Yet another moonbat. Jeez.

"Can you really expect people to rally behind the man who they believe is going to lead us straight to fascism, gulags, cross burnings and nightly satanic rituals in the White House? Well?" - Michele

Day-um! If he's going to throw parties like that, how can they NOT!?!? (00)

All that and the ritual "Michele running through the strets nekkid and cursing"? I'm sold! ;]

I closed my tags. I did. I know I did...

"I will do this even if my candidate wins because drunken, naked cursing is fun no matter who the president is."

Recreational dementia is quite fun, I know that from personal experience, and I bet a lot of other commenters here know that also. Maybe that's all the moonbat Left have been doing for the past four years. Maybe we have misunderstood what was actually an invitation to come and join the party, get freaky and have fun. Maybe it's not too late for us and the moonbats to join together, in barely functional fellowship, and heal our wounded polity with love, mutual respect, and insanity.

Nahhhh!

Michelle, that is too funny and cute at the same time. You do realize now you have me tempted to do the same don't ya!?!
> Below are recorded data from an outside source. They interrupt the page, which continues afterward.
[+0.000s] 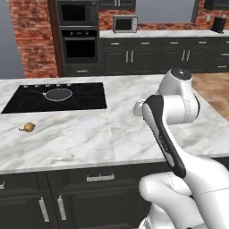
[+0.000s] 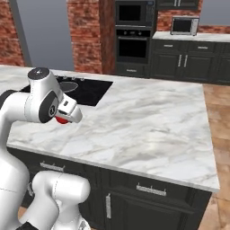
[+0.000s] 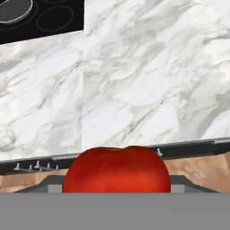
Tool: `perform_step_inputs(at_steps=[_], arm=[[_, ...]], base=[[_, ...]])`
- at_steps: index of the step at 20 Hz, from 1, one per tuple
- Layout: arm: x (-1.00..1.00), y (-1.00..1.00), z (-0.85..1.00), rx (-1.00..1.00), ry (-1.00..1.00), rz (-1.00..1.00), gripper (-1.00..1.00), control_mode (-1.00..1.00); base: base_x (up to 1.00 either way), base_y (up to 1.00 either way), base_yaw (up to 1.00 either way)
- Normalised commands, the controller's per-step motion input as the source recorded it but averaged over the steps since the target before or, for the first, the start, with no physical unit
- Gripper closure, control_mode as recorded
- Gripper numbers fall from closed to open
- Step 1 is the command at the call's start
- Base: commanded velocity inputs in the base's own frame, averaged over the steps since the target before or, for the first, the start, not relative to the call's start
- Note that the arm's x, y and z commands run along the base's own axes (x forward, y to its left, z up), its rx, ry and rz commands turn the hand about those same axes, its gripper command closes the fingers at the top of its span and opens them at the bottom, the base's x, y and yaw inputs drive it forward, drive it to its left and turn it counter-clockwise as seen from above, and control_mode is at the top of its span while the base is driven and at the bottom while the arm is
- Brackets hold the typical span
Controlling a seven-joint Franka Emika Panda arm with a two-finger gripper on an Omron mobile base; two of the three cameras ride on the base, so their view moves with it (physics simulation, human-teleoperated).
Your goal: Place the pan on the center burner on the stove. Then place the tomato and the onion in the pan and turn on the center burner.
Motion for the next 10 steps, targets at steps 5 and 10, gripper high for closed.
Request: perform_step_inputs(at_steps=[5, 10], arm=[[0.00, 0.00, 0.00, 0.00, 0.00, 0.00, 1.00, 1.00], [0.00, 0.00, 0.00, 0.00, 0.00, 0.00, 1.00, 1.00]], base=[[0.15, -0.69, 0.07], [0.16, -0.69, 0.06]])
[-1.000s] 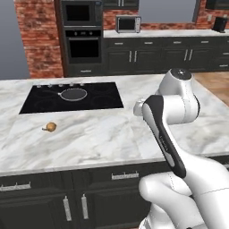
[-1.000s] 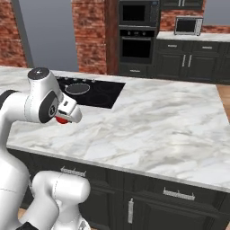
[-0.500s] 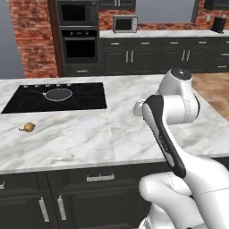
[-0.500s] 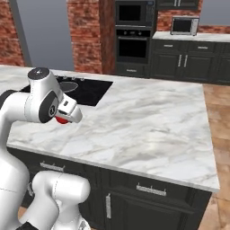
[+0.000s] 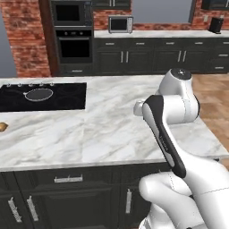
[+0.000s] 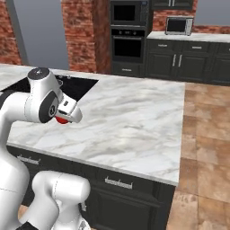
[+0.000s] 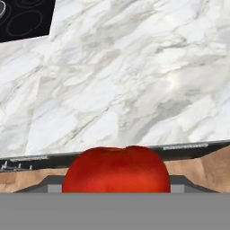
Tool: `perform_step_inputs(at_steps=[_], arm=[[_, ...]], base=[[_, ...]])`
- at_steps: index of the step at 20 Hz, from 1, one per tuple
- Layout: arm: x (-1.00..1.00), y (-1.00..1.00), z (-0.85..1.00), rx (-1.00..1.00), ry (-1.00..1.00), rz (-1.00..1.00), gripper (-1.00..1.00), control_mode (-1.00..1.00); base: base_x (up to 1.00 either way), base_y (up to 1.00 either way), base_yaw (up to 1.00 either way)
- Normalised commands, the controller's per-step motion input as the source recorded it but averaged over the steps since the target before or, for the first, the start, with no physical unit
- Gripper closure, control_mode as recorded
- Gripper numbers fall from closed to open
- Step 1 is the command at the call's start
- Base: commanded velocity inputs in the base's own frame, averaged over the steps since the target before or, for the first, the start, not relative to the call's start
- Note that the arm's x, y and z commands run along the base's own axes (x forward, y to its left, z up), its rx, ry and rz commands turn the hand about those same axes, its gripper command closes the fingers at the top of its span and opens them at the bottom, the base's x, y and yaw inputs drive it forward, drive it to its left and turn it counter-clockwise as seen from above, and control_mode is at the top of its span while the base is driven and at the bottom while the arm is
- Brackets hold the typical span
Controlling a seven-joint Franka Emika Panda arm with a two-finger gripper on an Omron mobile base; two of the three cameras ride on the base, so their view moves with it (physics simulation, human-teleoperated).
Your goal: Place the pan on the center burner on the stove. Then place the tomato and the onion in the pan and turn on the center burner.
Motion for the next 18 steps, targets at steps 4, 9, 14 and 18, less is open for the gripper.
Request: perform_step_inputs(at_steps=[4, 9, 14, 18], arm=[[0.00, 0.00, 0.00, 0.00, 0.00, 0.00, 1.00, 1.00], [0.00, 0.00, 0.00, 0.00, 0.00, 0.00, 1.00, 1.00], [0.00, 0.00, 0.00, 0.00, 0.00, 0.00, 1.00, 1.00], [0.00, 0.00, 0.00, 0.00, 0.00, 0.00, 1.00, 1.00]], base=[[0.28, -0.66, 0.07], [0.36, -0.59, 0.15], [0.03, -0.53, 0.12], [-0.33, -0.46, 0.03]])
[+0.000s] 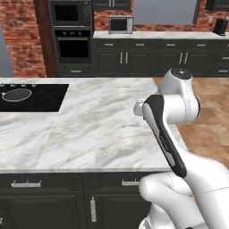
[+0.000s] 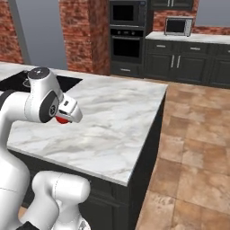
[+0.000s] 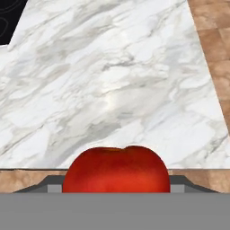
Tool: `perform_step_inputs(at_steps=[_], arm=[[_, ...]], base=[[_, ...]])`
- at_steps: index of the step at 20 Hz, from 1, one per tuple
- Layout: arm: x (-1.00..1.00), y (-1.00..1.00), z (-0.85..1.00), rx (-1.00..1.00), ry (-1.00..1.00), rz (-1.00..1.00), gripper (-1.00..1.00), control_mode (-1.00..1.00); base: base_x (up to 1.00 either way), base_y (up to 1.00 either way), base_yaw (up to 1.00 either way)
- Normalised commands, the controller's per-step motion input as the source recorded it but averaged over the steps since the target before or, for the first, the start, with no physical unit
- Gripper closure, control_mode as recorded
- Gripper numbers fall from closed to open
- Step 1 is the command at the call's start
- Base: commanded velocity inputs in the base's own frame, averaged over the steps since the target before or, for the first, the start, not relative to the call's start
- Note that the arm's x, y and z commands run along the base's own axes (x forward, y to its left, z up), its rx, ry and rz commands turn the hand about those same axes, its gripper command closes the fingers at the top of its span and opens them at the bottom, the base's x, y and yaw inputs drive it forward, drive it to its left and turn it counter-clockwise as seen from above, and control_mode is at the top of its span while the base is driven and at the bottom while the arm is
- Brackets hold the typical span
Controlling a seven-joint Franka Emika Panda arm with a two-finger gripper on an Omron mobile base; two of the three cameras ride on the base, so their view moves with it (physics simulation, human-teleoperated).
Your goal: Place the pan on the center burner on the stove. Then place the tomato and the onion in the pan and turn on the center burner.
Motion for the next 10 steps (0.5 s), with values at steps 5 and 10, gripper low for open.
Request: perform_step_inputs(at_steps=[5, 10], arm=[[0.00, 0.00, 0.00, 0.00, 0.00, 0.00, 1.00, 1.00], [0.00, 0.00, 0.00, 0.00, 0.00, 0.00, 1.00, 1.00]], base=[[-0.24, -0.48, 0.03], [-0.41, -0.44, 0.03]])
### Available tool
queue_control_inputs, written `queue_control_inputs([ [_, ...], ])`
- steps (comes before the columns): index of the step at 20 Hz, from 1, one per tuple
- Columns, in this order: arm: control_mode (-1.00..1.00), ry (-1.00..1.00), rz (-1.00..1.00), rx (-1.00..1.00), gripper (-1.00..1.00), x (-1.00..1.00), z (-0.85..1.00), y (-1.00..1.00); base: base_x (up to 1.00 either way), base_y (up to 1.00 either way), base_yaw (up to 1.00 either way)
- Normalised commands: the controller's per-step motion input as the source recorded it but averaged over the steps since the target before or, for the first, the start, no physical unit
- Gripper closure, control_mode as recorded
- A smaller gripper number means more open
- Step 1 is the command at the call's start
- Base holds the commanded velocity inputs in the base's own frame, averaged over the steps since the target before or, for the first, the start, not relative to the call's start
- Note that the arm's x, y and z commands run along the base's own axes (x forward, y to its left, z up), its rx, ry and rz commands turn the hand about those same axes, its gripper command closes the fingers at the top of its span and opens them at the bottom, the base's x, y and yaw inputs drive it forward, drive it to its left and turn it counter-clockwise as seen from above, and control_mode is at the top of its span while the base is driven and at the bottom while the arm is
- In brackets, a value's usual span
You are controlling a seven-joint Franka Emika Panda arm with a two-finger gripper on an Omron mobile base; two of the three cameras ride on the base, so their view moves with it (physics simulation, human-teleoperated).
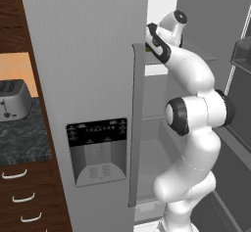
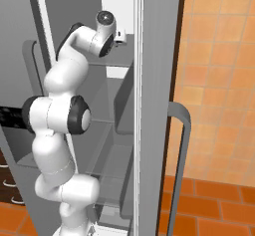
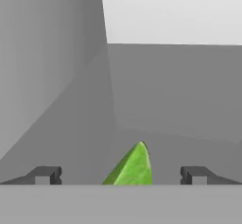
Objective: Place one lemon wedge and one chicken drumstick in each tupperware on the nearby counter, to pack two identical lunches.
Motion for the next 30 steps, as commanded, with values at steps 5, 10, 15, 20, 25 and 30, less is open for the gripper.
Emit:
queue_control_inputs([
  [5,-1.00,0.03,0.00,0.00,-1.00,0.13,-0.07,-0.02,0.00,0.00,0.00],
  [10,-1.00,0.07,-0.02,0.00,-1.00,-0.11,-0.13,-0.11,0.00,0.00,0.00],
  [15,-1.00,0.07,-0.02,-0.05,-1.00,-0.13,-0.40,-0.08,0.00,0.00,0.00],
  [20,-1.00,0.03,0.00,-0.06,-1.00,0.00,-0.39,-0.02,0.00,0.00,0.00],
  [25,-1.00,0.02,0.00,-0.04,1.00,0.00,-0.42,-0.03,0.00,0.00,0.00],
  [30,-1.00,0.02,0.00,-0.01,1.00,0.00,-0.43,-0.06,0.00,0.00,0.00],
])
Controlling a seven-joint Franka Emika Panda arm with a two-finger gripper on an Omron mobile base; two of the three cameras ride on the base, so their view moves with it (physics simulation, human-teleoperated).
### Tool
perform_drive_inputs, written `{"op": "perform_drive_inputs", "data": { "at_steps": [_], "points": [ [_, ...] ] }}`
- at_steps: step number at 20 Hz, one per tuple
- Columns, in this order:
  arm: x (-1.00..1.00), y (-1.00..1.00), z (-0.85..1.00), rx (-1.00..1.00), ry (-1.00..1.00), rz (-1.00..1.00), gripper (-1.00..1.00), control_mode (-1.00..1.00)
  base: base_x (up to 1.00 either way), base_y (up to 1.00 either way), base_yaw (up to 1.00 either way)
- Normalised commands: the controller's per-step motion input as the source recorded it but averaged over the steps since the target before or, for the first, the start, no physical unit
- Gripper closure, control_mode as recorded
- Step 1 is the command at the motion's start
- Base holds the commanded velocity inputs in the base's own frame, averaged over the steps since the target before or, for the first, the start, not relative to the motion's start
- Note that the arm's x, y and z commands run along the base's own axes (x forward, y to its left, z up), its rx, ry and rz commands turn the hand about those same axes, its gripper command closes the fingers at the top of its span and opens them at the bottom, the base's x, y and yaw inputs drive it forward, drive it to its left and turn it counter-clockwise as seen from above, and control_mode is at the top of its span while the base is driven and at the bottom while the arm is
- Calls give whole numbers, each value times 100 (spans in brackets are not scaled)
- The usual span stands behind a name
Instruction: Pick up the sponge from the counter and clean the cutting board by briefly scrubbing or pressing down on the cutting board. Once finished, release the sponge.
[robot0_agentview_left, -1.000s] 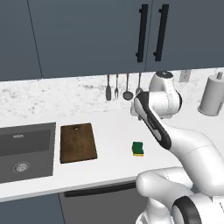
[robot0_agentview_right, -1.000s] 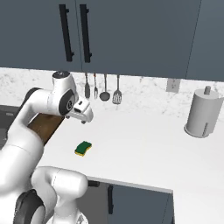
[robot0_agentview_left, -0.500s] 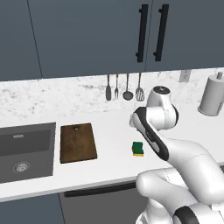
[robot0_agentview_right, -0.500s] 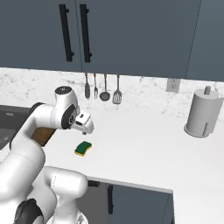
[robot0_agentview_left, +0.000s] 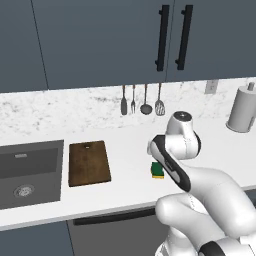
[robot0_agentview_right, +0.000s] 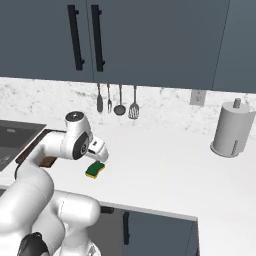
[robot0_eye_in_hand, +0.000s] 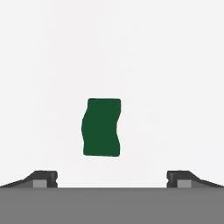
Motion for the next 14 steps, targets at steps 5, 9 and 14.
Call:
{"op": "perform_drive_inputs", "data": {
  "at_steps": [5,9,14],
  "points": [
    [3,0,-34,1,0,0,-100,-100,0,0,0],
    [10,4,-28,1,3,0,-100,-100,0,0,0],
    [5,3,-24,1,1,0,-100,-100,0,0,0]
  ]
}}
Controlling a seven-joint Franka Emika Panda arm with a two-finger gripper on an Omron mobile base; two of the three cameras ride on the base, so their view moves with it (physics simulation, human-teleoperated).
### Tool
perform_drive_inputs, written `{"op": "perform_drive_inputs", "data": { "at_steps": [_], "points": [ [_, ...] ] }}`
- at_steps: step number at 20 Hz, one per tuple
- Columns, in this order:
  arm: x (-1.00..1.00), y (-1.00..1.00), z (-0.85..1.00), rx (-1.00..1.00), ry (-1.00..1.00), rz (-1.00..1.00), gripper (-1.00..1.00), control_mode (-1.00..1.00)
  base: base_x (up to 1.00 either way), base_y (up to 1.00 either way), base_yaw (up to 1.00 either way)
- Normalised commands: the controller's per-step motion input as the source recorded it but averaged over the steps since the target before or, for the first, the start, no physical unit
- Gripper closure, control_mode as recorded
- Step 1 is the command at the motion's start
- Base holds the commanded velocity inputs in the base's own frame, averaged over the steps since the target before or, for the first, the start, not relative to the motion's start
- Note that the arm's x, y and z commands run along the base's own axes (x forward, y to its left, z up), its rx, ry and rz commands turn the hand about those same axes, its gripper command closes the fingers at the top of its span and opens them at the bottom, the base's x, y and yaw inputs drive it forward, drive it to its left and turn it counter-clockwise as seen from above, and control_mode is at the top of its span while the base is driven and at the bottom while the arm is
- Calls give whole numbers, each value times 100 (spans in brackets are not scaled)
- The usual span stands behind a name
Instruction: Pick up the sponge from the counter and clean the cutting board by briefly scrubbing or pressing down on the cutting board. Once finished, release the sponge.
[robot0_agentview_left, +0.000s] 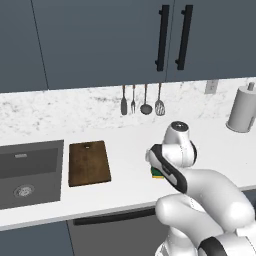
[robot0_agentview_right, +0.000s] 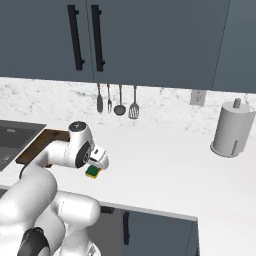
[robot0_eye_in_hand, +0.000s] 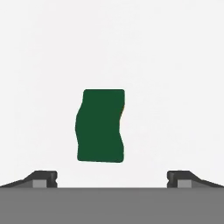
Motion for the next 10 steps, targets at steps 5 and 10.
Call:
{"op": "perform_drive_inputs", "data": {
  "at_steps": [5,10],
  "points": [
    [14,5,-17,2,5,0,-100,-100,0,0,0],
    [9,3,-21,1,4,0,-100,-100,0,0,0]
  ]
}}
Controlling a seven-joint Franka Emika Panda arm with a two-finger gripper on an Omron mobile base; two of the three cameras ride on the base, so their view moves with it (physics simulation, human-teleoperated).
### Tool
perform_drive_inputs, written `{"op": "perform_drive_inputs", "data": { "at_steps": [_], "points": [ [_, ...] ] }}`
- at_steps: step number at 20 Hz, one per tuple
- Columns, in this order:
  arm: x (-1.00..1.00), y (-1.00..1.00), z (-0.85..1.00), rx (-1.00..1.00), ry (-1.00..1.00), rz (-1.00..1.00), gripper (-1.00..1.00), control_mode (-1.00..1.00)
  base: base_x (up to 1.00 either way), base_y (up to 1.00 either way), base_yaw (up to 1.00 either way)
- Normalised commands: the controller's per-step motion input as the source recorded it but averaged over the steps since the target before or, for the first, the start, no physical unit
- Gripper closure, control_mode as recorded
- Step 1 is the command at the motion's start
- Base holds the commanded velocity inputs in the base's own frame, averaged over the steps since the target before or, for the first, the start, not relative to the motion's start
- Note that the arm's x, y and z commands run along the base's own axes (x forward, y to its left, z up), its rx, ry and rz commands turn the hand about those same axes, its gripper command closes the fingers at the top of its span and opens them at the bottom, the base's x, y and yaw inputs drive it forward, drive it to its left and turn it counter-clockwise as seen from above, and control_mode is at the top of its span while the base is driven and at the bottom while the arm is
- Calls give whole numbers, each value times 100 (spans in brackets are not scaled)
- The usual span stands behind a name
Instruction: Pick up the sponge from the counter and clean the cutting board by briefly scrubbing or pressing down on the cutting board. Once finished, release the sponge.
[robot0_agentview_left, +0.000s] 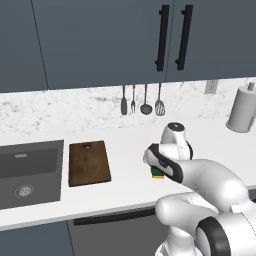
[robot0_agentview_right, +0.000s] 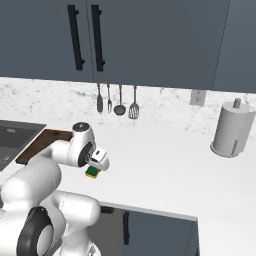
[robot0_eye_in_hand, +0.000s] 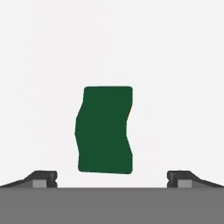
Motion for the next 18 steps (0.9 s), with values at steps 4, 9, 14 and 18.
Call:
{"op": "perform_drive_inputs", "data": {
  "at_steps": [4,9,14,18],
  "points": [
    [18,1,-22,0,5,0,-100,-100,0,0,0],
    [24,4,-17,0,4,0,-100,-100,0,0,0],
    [20,5,-5,0,2,0,-100,-100,0,0,0],
    [9,0,-9,0,0,0,-100,-100,0,0,0]
  ]
}}
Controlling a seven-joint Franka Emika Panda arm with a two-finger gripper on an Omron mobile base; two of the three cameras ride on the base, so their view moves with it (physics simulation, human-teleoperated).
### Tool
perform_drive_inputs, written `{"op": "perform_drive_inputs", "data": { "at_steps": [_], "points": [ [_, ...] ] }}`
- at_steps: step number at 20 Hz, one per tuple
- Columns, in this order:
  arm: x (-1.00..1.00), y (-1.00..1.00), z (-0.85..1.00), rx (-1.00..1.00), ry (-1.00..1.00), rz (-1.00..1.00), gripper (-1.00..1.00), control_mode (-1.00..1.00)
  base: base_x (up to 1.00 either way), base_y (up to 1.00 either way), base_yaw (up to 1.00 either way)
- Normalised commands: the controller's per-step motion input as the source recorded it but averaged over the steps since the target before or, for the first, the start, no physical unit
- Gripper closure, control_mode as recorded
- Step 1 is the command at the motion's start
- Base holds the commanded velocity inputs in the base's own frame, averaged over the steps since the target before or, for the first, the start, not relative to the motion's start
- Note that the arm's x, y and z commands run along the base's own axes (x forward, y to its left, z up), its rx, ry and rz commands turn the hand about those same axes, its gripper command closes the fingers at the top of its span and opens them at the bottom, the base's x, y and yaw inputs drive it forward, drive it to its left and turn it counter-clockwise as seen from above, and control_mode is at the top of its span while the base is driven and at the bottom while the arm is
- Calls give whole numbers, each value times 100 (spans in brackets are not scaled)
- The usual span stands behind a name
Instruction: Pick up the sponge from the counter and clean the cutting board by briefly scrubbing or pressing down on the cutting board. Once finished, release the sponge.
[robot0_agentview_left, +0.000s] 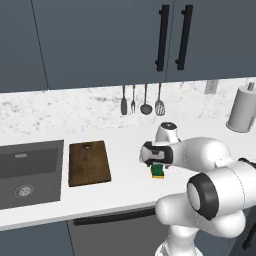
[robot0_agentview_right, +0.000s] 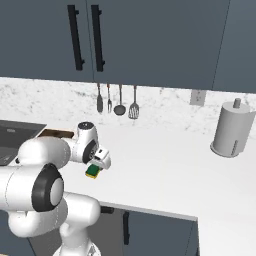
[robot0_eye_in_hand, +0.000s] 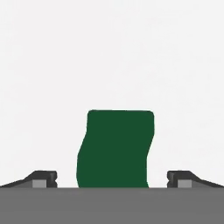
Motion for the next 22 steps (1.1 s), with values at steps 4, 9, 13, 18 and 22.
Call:
{"op": "perform_drive_inputs", "data": {
  "at_steps": [4,9,13,18,22],
  "points": [
    [5,0,-25,0,0,1,-100,-100,0,0,0],
    [13,0,-38,-1,1,3,-100,-100,0,0,0],
    [22,6,-34,0,3,4,-100,-100,0,0,0],
    [9,31,-29,0,7,8,100,-100,0,0,0],
    [-1,23,-32,0,2,1,100,-100,0,0,0]
  ]
}}
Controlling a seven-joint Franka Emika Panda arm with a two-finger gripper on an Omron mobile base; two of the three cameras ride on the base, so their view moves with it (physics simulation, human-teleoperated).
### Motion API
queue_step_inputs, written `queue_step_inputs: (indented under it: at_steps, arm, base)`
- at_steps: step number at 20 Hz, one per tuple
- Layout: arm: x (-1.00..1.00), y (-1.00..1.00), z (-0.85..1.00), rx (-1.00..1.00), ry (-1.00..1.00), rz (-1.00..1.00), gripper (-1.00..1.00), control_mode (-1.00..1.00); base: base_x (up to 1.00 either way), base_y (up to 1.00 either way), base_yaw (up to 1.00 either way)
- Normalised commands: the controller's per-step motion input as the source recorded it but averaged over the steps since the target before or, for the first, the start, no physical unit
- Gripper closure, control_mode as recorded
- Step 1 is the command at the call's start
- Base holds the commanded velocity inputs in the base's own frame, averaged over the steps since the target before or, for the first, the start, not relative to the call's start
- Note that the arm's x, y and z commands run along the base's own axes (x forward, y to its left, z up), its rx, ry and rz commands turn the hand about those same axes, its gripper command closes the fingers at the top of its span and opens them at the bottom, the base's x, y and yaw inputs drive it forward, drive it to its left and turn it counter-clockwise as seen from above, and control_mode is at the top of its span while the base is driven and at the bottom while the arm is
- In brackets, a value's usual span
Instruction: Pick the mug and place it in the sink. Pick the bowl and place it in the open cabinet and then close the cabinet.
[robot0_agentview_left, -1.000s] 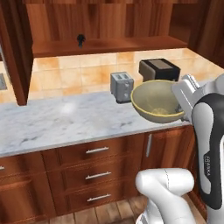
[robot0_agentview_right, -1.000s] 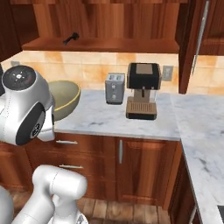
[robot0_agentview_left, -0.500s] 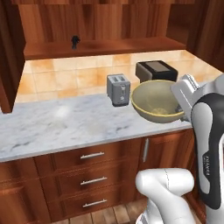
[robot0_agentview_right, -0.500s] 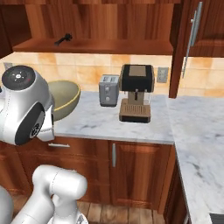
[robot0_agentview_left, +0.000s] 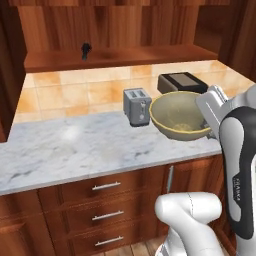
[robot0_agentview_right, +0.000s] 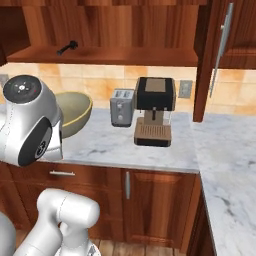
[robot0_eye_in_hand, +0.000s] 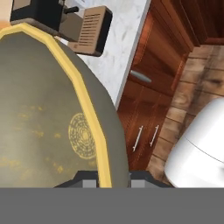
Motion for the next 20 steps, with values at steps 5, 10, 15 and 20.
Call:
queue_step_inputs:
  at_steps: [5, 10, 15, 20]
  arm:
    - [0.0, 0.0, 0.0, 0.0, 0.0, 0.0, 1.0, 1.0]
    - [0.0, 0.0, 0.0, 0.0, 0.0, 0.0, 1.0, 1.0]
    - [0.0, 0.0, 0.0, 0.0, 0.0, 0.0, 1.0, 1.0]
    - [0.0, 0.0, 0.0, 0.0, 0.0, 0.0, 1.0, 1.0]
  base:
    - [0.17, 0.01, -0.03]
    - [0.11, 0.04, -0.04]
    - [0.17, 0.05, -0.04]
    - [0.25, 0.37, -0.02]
Yea, yea, always the "promises" the day BEFORE the election.

Here's my pledge.
If Kerry is elected I intend to spend the next 4 years screaming, "Kerry Lied/People Died" and "No Blood for Hair Gel".
It might not be productive, but it sure has looked like fun for the last 4 years. I mean, to be able to scream stupid slogans with absolutely no attempt at constructive dialogue was so much fun in kindergarten that I figure I should try it again.

I hereby pledge that after the election is called, I will run naked through the streets, smeared with war paint, stinking of Jack Daniels and screaming obscenities at my neighbors.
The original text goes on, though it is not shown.